Gritei ao sentir minha pele queimar. Minha sonolência tinha ido totalmente embora, e eu só conseguia sentir mais dor do que eu já tinha sentido. Ele então tirou o metal de meu braço e voltou a colocá-lo em uma fonte de fogo.
– Precisa dois lados. – disse ele indicando que faria aquilo de novo.
Fechei meus olhos e só esperei sentir o fogo consumir minha pele. Quando fui surpreendida pelo mesmo, gritei alto, torcendo para que aquilo acabasse logo.
***
– Droga! – disse alguém me acordando.
Abri meus olhos lentamente e encarei Kyle examinando meu braço.
– Ele foi bem mais longe dessa vez. Não imaginei que ele faria isso com você.
Tentei falar, mas eu estava muito fraca para qualquer coisa. De repente, ouvi o som de uma faca cortando as cordas que me prendiam. Cai no chão em cima do meu sangue fresco, e comecei a sentir uma dormência em meus braços, seguidos pela dor do esquerdo ter sido furado.
– Alice levanta. – disse Kyle. – Não temos muito tempo, ele vai voltar em breve.

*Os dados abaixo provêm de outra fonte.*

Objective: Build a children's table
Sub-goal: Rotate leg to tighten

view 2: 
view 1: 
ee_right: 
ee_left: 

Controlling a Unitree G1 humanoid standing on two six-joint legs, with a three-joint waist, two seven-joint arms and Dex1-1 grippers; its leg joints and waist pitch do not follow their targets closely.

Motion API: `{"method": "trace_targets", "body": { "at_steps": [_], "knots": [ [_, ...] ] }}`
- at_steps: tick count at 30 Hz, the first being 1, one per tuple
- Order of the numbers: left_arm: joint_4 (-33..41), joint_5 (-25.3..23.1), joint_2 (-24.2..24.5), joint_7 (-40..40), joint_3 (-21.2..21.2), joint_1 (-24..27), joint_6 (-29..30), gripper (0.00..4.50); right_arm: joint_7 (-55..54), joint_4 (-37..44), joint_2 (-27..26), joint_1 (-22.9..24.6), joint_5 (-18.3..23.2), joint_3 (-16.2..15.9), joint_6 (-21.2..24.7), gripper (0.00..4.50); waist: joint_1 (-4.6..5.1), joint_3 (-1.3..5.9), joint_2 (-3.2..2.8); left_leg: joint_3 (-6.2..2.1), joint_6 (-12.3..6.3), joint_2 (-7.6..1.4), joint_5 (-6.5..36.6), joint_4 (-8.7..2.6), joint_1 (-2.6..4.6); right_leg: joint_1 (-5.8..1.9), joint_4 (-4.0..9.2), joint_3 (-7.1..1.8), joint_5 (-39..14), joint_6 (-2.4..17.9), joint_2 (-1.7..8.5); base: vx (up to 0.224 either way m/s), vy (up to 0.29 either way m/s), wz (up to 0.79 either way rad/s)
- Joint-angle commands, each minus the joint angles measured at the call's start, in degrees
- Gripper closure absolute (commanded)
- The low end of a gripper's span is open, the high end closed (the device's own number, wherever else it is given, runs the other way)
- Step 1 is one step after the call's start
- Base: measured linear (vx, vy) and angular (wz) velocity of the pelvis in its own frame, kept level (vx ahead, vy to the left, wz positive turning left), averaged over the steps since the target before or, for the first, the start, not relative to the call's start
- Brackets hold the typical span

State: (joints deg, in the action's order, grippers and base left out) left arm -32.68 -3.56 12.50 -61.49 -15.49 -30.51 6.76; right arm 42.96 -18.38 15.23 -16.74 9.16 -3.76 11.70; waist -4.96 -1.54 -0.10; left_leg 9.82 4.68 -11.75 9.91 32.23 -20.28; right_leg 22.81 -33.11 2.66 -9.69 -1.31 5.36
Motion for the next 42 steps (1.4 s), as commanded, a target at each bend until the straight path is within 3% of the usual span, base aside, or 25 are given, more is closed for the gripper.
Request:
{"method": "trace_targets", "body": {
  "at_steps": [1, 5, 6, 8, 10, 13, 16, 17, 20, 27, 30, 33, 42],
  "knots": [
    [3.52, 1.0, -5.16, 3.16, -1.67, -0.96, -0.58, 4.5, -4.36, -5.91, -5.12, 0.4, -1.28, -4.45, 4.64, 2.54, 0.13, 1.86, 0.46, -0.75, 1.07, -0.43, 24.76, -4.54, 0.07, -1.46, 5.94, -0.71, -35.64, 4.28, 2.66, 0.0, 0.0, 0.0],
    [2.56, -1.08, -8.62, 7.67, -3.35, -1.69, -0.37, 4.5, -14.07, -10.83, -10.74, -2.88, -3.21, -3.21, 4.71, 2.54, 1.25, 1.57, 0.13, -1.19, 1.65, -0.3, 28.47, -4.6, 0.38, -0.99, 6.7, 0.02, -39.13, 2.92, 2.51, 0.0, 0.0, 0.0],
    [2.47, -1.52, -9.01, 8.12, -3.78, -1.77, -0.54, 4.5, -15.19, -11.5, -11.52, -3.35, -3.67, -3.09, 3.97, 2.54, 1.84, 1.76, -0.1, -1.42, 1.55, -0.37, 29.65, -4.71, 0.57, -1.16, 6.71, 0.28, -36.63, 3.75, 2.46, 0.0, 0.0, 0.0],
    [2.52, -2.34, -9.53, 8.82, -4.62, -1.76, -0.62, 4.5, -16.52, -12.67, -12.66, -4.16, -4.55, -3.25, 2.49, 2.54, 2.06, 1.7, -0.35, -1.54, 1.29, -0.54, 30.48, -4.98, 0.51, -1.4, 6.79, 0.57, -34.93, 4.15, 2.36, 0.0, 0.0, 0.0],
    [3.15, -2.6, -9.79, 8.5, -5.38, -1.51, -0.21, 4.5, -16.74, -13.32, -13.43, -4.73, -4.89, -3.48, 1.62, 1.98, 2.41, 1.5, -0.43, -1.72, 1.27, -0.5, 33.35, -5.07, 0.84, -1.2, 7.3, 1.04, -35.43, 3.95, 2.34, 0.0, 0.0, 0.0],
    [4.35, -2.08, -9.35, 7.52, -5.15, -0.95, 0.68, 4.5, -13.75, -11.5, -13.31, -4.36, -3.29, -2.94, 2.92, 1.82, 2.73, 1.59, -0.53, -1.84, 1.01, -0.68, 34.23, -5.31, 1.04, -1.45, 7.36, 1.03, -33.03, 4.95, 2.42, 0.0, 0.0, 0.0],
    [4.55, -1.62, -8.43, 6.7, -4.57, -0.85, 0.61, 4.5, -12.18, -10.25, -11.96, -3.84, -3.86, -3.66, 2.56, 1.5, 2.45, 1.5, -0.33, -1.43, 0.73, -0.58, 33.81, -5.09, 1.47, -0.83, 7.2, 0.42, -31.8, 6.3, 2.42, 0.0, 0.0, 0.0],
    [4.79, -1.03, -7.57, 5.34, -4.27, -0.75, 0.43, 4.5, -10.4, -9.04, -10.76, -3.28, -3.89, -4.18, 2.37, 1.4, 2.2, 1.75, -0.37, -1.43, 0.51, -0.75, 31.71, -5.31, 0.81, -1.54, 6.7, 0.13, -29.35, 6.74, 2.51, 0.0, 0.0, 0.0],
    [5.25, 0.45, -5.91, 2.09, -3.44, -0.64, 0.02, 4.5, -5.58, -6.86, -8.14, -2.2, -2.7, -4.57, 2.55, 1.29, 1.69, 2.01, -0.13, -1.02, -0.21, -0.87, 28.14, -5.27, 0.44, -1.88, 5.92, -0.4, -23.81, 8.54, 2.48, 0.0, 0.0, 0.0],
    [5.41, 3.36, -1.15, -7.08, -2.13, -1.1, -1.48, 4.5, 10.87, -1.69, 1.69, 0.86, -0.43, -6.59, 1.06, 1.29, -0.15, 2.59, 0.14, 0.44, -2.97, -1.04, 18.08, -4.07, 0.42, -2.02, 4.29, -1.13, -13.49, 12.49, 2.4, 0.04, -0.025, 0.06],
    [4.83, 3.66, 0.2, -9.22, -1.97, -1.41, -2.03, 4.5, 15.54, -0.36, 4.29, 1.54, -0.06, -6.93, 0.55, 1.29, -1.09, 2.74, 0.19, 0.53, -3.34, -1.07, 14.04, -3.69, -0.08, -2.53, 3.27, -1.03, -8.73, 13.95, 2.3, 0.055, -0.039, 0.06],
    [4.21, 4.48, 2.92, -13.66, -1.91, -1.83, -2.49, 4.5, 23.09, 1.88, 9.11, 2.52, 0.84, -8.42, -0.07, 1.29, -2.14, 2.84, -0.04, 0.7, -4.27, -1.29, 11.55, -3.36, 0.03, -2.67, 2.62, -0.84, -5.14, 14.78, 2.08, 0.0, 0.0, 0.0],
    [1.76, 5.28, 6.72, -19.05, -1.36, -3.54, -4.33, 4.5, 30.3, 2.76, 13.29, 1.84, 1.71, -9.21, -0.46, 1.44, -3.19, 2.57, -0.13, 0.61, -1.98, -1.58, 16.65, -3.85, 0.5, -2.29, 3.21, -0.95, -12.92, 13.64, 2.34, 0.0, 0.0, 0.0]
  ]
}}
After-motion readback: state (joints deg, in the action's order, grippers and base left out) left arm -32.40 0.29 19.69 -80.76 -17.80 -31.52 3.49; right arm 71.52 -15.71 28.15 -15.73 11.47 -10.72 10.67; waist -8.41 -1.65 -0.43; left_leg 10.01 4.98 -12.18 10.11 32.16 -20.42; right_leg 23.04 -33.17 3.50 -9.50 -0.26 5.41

Comecei então a me mexer, ainda lenta por não conseguir assimilar tudo que Kyle me dizia. Levantei-me e fui atrás de Kyle, parecendo estar desnorteada. Kyle me guiou até a escada, onde subi aos poucos, tratando de não esforçar muito o meu braço. Quando cheguei lá em cima, cai no meio da grama e das folhas. Encostei-me na árvore e descansei um pouco para tentar recobrar o meu sentido original. Apesar de tentar, era difícil, ainda mais com Kyle me obrigando a correr. Passamos por diversas árvores, e eu sabia que estávamos chegando perto de algo, mas fomos surpreendidos por uma faca, que veio voando até atingir um dos pinheiros ao nosso lado. Recobrei um pouco mais da consciência e percebi que Gregório estava atrás da gente.
– Corre Alice! – gritou Kyle, me puxando pelo braço direito, tentando me manter viva.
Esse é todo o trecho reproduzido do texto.